Chronic Fatigue Syndrome (CFS) results in a great feeling of tiredness but also headaches, difficulty concentrating or sleep and joint pain. Although the symptoms are known, this disease is still difficult to identify.

"When people with chronic fatigue syndrome seek help from a doctor, they can go through a series of tests to check liver, kidney and heart functions, as well as the number of blood and immune cells. doctor for one disease or another, but for patients with chronic fatigue syndrome, the results are all normal, "says Ron Davis, a professor of biochemistry and genetics at Stanford University and co-author of this new study.

Published in the North American scientific journal PNAS, the research concentrated on a small sample of 40 people, half of them with CFS. The researchers collected and analyzed blood samples from volunteers using a nanoelectronic test, a tool with thousands of electrodes designed to contain simplified blood samples composed of immune cells and plasma.

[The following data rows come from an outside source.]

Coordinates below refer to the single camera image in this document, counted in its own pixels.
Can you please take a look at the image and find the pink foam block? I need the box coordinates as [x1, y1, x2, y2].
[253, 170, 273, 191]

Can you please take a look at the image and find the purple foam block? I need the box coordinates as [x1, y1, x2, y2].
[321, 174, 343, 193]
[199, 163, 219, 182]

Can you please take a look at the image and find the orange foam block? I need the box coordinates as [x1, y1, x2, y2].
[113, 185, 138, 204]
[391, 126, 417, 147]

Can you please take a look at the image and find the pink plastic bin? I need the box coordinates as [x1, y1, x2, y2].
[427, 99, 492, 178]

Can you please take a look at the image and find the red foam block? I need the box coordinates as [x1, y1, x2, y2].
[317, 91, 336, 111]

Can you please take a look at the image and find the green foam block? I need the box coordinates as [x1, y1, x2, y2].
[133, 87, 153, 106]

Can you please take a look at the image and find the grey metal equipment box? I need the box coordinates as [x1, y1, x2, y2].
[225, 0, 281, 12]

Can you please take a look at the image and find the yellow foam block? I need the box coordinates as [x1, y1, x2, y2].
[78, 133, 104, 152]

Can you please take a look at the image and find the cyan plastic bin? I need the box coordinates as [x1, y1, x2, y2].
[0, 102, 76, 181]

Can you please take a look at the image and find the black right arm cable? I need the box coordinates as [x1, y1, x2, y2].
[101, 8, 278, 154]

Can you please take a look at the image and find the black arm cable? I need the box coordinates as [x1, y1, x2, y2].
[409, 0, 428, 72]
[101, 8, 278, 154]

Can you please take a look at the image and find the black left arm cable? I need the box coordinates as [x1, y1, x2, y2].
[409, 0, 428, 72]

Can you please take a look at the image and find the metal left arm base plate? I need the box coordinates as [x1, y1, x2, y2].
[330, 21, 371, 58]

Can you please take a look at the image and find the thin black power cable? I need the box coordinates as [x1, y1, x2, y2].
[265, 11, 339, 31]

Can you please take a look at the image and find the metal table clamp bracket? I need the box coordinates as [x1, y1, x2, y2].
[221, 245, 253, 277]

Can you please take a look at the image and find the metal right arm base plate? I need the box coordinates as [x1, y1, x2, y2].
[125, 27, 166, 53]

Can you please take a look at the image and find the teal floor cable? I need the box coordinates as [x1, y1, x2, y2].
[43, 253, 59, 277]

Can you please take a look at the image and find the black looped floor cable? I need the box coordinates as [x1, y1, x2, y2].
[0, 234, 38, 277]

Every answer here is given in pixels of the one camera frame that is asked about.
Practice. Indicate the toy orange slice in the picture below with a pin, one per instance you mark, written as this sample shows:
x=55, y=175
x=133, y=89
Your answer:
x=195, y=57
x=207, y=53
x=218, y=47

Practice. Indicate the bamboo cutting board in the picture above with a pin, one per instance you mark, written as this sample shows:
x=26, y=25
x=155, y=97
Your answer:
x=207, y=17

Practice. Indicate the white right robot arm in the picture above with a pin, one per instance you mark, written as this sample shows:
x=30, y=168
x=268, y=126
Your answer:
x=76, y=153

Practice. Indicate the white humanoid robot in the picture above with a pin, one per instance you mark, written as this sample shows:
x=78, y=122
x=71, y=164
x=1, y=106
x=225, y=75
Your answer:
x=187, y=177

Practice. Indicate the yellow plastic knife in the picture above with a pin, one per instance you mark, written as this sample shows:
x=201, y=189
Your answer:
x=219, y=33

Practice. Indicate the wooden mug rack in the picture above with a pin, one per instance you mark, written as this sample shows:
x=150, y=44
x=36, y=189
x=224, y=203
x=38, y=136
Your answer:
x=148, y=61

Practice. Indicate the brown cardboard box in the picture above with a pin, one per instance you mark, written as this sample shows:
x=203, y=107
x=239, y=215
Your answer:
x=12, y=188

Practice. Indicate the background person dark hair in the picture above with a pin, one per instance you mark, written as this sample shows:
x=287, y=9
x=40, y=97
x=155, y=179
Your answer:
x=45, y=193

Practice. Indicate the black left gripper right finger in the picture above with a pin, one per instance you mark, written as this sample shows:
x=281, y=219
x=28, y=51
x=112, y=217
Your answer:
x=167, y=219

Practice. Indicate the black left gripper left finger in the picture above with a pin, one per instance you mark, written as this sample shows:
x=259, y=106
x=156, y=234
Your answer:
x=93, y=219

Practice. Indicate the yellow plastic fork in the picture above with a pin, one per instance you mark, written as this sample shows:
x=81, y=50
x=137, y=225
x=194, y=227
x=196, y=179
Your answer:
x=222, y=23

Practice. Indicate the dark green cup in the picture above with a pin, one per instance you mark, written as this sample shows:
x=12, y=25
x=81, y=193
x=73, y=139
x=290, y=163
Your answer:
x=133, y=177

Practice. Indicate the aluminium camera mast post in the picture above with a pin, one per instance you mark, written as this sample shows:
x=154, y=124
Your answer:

Higher stress in CFS patients

Scientists then caused cell stress by adding sodium (salt) to the samples, and then compared the responses of the experimental group to those of the control group. The results indicate that all blood samples from CFS patients generated a "significant peak of electrical current", while those of non-CFS volunteers remained "relatively stable".

In this case, a change in electrical activity indicates a change in the cellular level. However, a high activity of cells may reflect a difficulty of the body to defend adequately against stress. "We do not know exactly why cells and plasma act this way, or even what they do, but we clearly see a difference in how healthy immune cells and those in patients with chronic fatigue syndrome treat stress," says Pr Davis.

The next step will be to try this method on a larger cohort of patients. The authors of this paper also hope to put their application test to develop potential treatments to improve the medical treatment of people suffering from CFS.